The team is riding the high, Gym Class Heroes blaring somehow louder as I walk through the tunnel into the dressing room. I smile brightly as my team smacks my back, Freddy and Dougherty skipping around and singing with a few of the more outgoing underclassmen.

Every single one of them deserves this; not to mention it pushes our points finally high enough not to give me as much worry before the Cornell game next weekend. Harvard still looms on the horizon, one of our top competitors this year, but for tonight—a win is a win.

“A motherfucking Reiner shutout!” Freddy shouts, whistles blaring all around as he takes the sacred knot of rope, looped from cut strands of conference-winning nets, and hands it to Bennett, declaring him our player of the game. Everyone cheers as Bennett, still in his thick leg pads, but stripped down to a long sleeve compression shirt up top, stands and accepts it with a nod.

I know better than to expect any sort of speech, and he doesn’t offer anything other than, “Couldn’t have done it without my defensemen and this entire team. Go Wolves.” He lifts the long drape of rope again, before sitting back against his cubby.

Coach Harris smiles, because he knows his star goalie in the same way I do, appreciates his quirks and rituals. He’s built trust with Bennett, with us all, but I know personally how much he’s worked with Bennett.

He nods at all of us once, and leaves with a quick, “Enjoy your evening, boys. Don’t be stupid,” tossed over his shoulder.

But it’s Toren Kane, sitting sullenly in the corner with his arms crossed over his chest, sweat dripping from his wet black hair, that he pats on the shoulder as goes.

Something pulls tight in my chest at the sight.

Freddy is already announcing the party at the Hockey Dorms—which will be massive, as our Halloween parties always are. And if the large bags of face paint that currently sit on our kitchen counter are anything to go off of, he will be forcing any of the unprepared underclassmen into designated costumes.

We, as a team, usually go all out.

But, considering my girlfriend bailed just before the second period via text, I have other plans in mind.

My girlfriend. Two weeks later and it still tastes just as fucking sweet.

Last night, I’d gotten her to agree to attending one of my parents’ schmoozy galas with my face buried between her thighs.

I shower quickly, changing into gray sweatpants and a neon orange shirt that says I’m Only Here for the Boos with a ghost sporting heart eyes—a gift from Freddy his freshman year when I said I was too busy to dress up before we went downtown. Definitely part of the way he’s wormed his way into my heart as one of my best friends. Since then, the cheesy shirts for every major holiday have become a sort of strange tradition between the two of us.

I’m gone before Freddy can try to stop me, only telling Bennett where I’m going. I know the drive like the back of my hand now, as I spend any of my minimal free time with her—and being with Sadie often means running her brothers around, getting them dinner or picking them up from practices.

Still, I’ve yet to have a run in with her dad.
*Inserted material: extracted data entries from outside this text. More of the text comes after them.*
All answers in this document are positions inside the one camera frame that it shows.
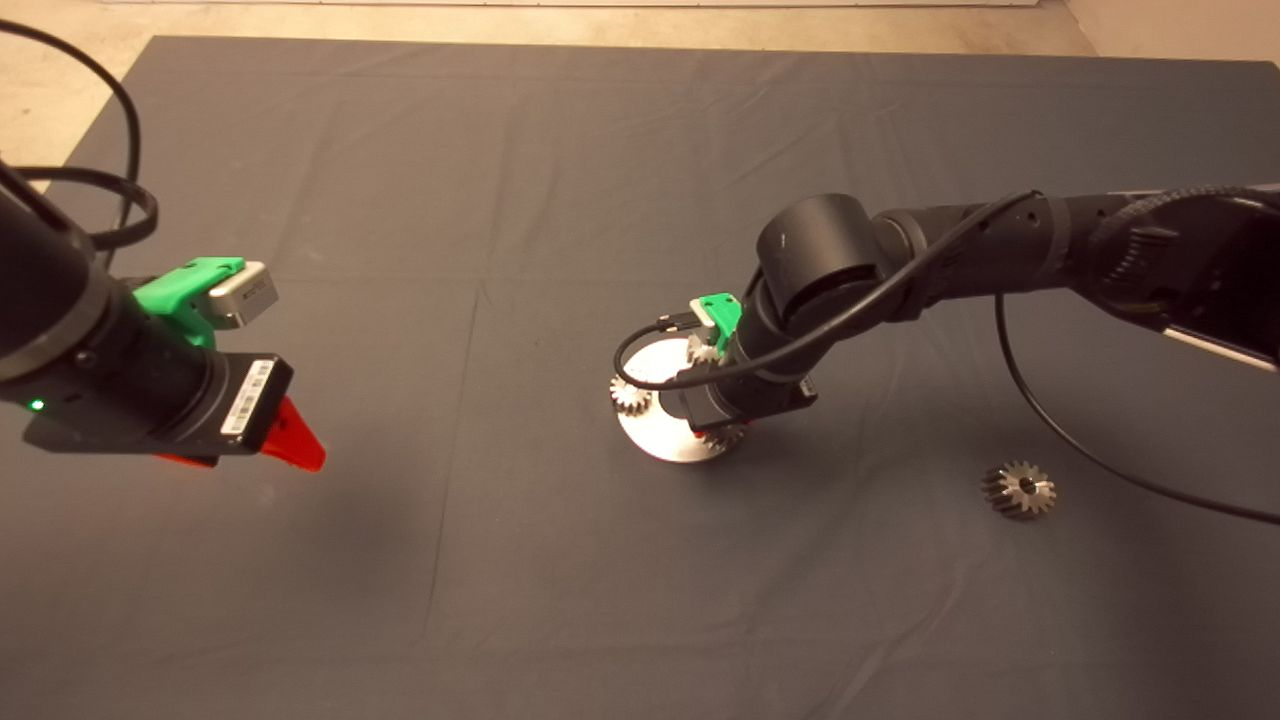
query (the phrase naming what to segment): gear
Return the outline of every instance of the gear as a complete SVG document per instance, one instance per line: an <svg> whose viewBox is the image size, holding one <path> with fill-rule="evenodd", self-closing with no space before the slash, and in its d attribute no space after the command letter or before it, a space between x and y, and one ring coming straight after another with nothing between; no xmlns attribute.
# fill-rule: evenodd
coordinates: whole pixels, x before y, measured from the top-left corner
<svg viewBox="0 0 1280 720"><path fill-rule="evenodd" d="M718 365L719 351L714 345L709 345L696 334L689 336L689 348L685 351L685 360L690 365Z"/></svg>
<svg viewBox="0 0 1280 720"><path fill-rule="evenodd" d="M1006 518L1038 518L1053 507L1057 491L1048 474L1027 462L1005 462L982 480L982 489L997 512Z"/></svg>
<svg viewBox="0 0 1280 720"><path fill-rule="evenodd" d="M707 447L717 451L726 451L735 445L737 445L742 436L746 434L746 425L741 423L735 423L732 425L723 425L712 430L701 433L699 437Z"/></svg>
<svg viewBox="0 0 1280 720"><path fill-rule="evenodd" d="M649 409L653 393L613 375L613 379L609 380L609 398L613 400L616 411L623 415L639 415Z"/></svg>

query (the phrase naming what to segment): bevel gear
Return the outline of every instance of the bevel gear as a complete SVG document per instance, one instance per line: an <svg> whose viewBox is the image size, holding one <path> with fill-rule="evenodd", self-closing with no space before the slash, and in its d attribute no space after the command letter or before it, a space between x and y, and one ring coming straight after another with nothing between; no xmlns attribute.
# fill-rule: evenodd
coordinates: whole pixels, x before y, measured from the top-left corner
<svg viewBox="0 0 1280 720"><path fill-rule="evenodd" d="M1025 460L1005 462L987 473L982 489L997 512L1023 520L1048 512L1057 501L1057 489L1048 474Z"/></svg>
<svg viewBox="0 0 1280 720"><path fill-rule="evenodd" d="M609 398L613 409L623 415L639 415L649 409L653 402L653 393L628 384L618 375L609 380Z"/></svg>

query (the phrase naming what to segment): cylindrical joint
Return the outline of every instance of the cylindrical joint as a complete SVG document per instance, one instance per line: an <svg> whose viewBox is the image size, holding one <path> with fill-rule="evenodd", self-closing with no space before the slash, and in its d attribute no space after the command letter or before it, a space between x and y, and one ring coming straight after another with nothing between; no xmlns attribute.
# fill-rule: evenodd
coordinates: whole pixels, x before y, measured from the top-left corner
<svg viewBox="0 0 1280 720"><path fill-rule="evenodd" d="M114 283L97 327L38 370L0 383L0 398L38 401L42 416L84 437L138 439L182 418L205 391L209 368L207 351Z"/></svg>
<svg viewBox="0 0 1280 720"><path fill-rule="evenodd" d="M778 327L801 334L892 272L861 204L818 195L778 213L755 243Z"/></svg>
<svg viewBox="0 0 1280 720"><path fill-rule="evenodd" d="M79 228L0 164L0 382L60 355L97 322L106 275Z"/></svg>

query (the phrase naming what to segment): green mount
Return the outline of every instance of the green mount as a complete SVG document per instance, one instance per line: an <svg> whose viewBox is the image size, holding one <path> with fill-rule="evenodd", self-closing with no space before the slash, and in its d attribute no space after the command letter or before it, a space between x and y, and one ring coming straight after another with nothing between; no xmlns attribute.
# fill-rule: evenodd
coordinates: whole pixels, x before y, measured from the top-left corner
<svg viewBox="0 0 1280 720"><path fill-rule="evenodd" d="M133 297L191 345L212 348L214 327L201 316L196 299L243 269L243 258L196 258L134 290Z"/></svg>
<svg viewBox="0 0 1280 720"><path fill-rule="evenodd" d="M742 305L731 292L704 295L696 302L703 310L699 315L705 315L705 319L710 319L710 340L716 343L716 351L723 356L724 348L728 347L728 338L733 337L737 322L742 319Z"/></svg>

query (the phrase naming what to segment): spur gear
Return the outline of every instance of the spur gear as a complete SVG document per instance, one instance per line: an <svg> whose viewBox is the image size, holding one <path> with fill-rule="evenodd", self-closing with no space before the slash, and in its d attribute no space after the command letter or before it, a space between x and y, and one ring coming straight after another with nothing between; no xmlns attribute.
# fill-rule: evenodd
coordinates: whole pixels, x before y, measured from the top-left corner
<svg viewBox="0 0 1280 720"><path fill-rule="evenodd" d="M1006 518L1038 518L1057 501L1057 489L1048 474L1025 460L1005 462L987 473L982 489L991 506Z"/></svg>
<svg viewBox="0 0 1280 720"><path fill-rule="evenodd" d="M613 379L609 380L609 398L613 400L613 409L622 415L639 415L649 409L653 393L613 375Z"/></svg>
<svg viewBox="0 0 1280 720"><path fill-rule="evenodd" d="M712 450L724 451L737 445L746 434L746 425L735 423L701 433L701 441Z"/></svg>
<svg viewBox="0 0 1280 720"><path fill-rule="evenodd" d="M685 350L685 360L690 365L718 365L719 351L701 337L691 334L689 336L689 347Z"/></svg>

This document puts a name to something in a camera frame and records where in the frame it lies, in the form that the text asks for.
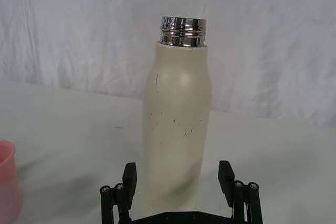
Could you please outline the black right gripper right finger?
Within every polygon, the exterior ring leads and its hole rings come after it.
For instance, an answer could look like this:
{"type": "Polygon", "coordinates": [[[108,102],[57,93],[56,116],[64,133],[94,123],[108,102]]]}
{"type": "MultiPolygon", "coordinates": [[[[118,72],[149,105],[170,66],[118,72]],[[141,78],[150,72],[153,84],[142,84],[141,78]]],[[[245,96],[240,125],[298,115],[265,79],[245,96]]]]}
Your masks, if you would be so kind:
{"type": "Polygon", "coordinates": [[[232,209],[233,223],[260,223],[259,185],[255,182],[245,185],[236,180],[228,161],[219,162],[218,181],[232,209]]]}

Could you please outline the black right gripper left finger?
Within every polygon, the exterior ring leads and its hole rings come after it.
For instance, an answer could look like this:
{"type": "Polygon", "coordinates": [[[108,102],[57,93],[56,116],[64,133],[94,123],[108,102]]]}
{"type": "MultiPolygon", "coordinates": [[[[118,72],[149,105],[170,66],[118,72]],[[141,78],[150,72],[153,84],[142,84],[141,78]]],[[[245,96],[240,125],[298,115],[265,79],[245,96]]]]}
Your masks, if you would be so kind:
{"type": "Polygon", "coordinates": [[[114,187],[104,185],[100,188],[101,198],[101,223],[114,223],[113,207],[117,206],[119,223],[131,223],[129,210],[132,206],[133,197],[137,184],[136,163],[127,163],[122,182],[114,187]]]}

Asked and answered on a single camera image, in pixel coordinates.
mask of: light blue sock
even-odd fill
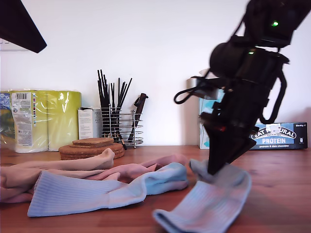
[[[153,216],[169,233],[224,233],[241,212],[251,189],[250,175],[226,165],[217,175],[207,172],[207,161],[190,161],[198,182],[172,211]]]
[[[183,189],[187,185],[187,171],[180,163],[145,173],[129,184],[115,180],[83,180],[43,171],[28,216],[57,216],[117,208],[141,202],[146,195]]]

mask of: black object
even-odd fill
[[[311,10],[310,0],[251,0],[239,26],[228,42],[219,44],[211,54],[206,76],[196,77],[198,85],[176,94],[174,101],[184,103],[190,96],[202,96],[213,89],[224,90],[220,103],[215,102],[211,114],[202,113],[201,120],[209,135],[208,172],[214,175],[226,163],[232,163],[255,146],[250,134],[258,131],[258,118],[264,124],[275,121],[287,83],[282,72],[288,58],[280,49],[289,45],[294,30]],[[244,36],[236,32],[245,24]],[[258,48],[276,47],[277,52]],[[209,73],[217,79],[207,79]],[[281,89],[269,119],[263,109],[276,79]],[[177,97],[188,92],[180,101]]]
[[[142,109],[144,107],[145,101],[148,98],[148,96],[145,93],[141,93],[141,95],[137,98],[137,100],[135,101],[134,105],[137,107],[136,112],[135,112],[135,125],[134,123],[132,124],[132,131],[130,136],[128,137],[128,141],[132,142],[133,140],[133,136],[134,136],[134,126],[137,127],[138,125],[138,121],[140,119],[140,115],[142,113]]]
[[[47,46],[20,0],[0,0],[0,38],[36,53]]]
[[[129,84],[123,82],[122,88],[120,90],[120,78],[118,80],[118,101],[115,100],[115,84],[111,83],[107,84],[106,76],[103,74],[102,70],[97,70],[98,74],[98,92],[100,96],[101,108],[102,108],[102,116],[103,116],[103,133],[102,136],[107,136],[106,133],[110,131],[111,124],[111,137],[114,138],[115,142],[121,142],[124,149],[127,150],[127,147],[124,143],[124,140],[120,134],[120,110],[124,103],[127,91],[132,82],[132,78],[130,79]],[[112,106],[110,105],[110,95],[112,98]]]

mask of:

Which, I’m sure, is a very purposeful thing for her.

If I’m involved in the plans, we never end up at her house for the night. She avoids it—even if it means I end the night helping her tuck sleepy kids into an air mattress on her dorm floor. Sometimes I can convince them to sleep at the Hockey House, where Liam and Oliver get showered with endless attention of whatever players are at our house—playing games with them until Sadie turns her stern voice on and forces them to their respective beds.

Beds I purchased impulsively one day and put into the unused room at the end of the hall.

I know she’s home tonight, because there’s only a handful of reasons she would cancel. Aurora attended the game, our new loyal fan, but she gave me a quick shake of her head to tell me Sadie wouldn’t be showing.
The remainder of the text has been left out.